[PATCH] toshiba_acpi: Add full hotkey support

Matthew Garrett mjg59 at srcf.ucam.org
Sun Mar 8 07:36:36 PDT 2009


On Sun, Mar 08, 2009 at 08:33:48AM +0000, Richard Hughes wrote:
> On Sat, Mar 7, 2009 at 8:26 PM, Matthew Garrett <mjg59 at srcf.ucam.org> wrote:
> > Mapping KEY_SUSPEND to hibernate is what we've been doing for years.
> > It's what hal *still does*.
> 
> Sure, but how much userspace now listens to HAL for these events? Xorg
> and evdev has taken over that role for all the session. We can ship a
> trivial patch as an fdi file to HAL to remap this if required.

I've no idea. But I lean towards not gratuitously breaking it for no 
reason other than aesthetics.

> > KEY_SLEEP has been the suspend to RAM key forever.
> 
> Except if you're a USB keyboard.
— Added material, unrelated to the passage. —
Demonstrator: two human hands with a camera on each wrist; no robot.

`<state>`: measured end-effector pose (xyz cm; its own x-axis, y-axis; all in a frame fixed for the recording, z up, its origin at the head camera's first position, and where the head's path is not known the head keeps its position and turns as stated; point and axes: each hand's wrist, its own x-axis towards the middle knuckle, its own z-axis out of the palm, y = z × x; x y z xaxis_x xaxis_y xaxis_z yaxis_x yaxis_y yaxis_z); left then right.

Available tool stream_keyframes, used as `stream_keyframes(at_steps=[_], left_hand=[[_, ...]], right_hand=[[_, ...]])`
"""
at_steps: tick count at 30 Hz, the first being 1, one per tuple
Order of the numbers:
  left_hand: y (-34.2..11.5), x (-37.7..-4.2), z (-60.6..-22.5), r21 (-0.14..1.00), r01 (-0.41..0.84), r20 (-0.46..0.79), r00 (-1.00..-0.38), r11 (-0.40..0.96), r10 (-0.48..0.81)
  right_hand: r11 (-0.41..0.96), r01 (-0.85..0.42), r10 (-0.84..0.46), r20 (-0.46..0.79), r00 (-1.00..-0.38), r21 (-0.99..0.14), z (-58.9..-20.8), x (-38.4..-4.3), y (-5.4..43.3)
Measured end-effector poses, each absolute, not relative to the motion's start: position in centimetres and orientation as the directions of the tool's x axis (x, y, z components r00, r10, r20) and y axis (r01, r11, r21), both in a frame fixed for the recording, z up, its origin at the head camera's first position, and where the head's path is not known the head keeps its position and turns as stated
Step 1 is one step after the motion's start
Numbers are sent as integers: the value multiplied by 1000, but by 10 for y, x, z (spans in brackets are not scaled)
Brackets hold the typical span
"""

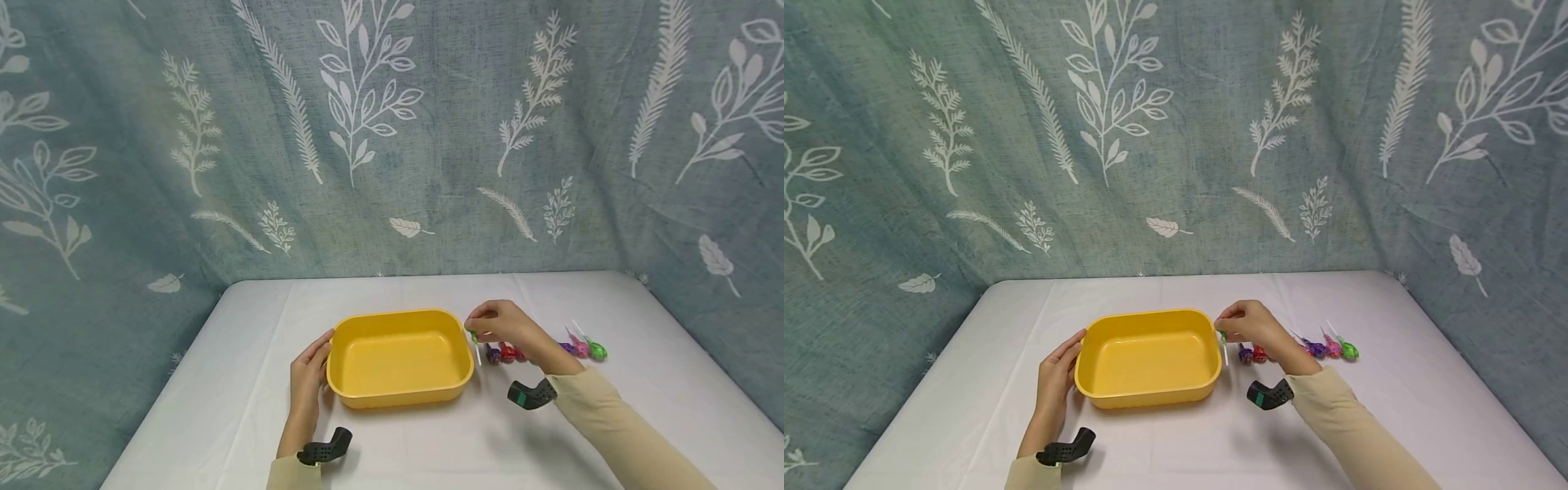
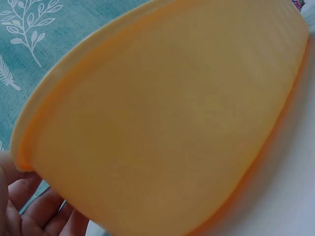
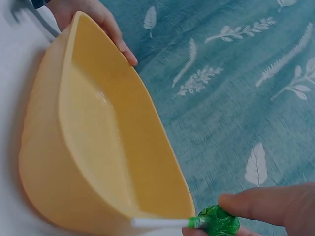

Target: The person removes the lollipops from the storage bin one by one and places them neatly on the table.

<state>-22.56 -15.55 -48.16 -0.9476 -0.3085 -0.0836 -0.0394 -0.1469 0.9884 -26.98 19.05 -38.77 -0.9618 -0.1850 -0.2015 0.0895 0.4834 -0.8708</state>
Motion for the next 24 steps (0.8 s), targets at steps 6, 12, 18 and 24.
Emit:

Grep through the kernel sources and
> see how many drivers get this wrong. We can't map three sleep states
> to two buttons in any sane way. For instance, is the sleep acpi button
> supposed to trigger a suspend of hibernate? Surely this is user policy
> as it is not specified on the the exterior of the machine.

We do it the same way we've previously done it (and the same way it 
works outside the Linux world) - the "suspend to RAM" key has 
configurable behaviour. As far as I can tell, the USB driver does the 
right thing here?

> > How are we supposed to perform this transition? We've no idea
> > how much of userspace makes the same assumption.
> 
> FWIW, I think emitting KEY_ events (not switch events) in HAL is crazy
> as now we can just use the fixed Xorg in the session. FWIW, HAL gets
> other keys wrong too, for instance KEY_BATTERY is mapped to
> display_off, but nobody has noticed as we've been using Xorg since
> ages.

I'm happy with obvious bugs being fixed, but this isn't an obvious bug - 
it's purely an aesthetic issue. We don't need to draw a distinction 
between generic sleep and suspend to RAM keys, especially if the cost of 
doing so is having to fix up an undefined quantity of userspace.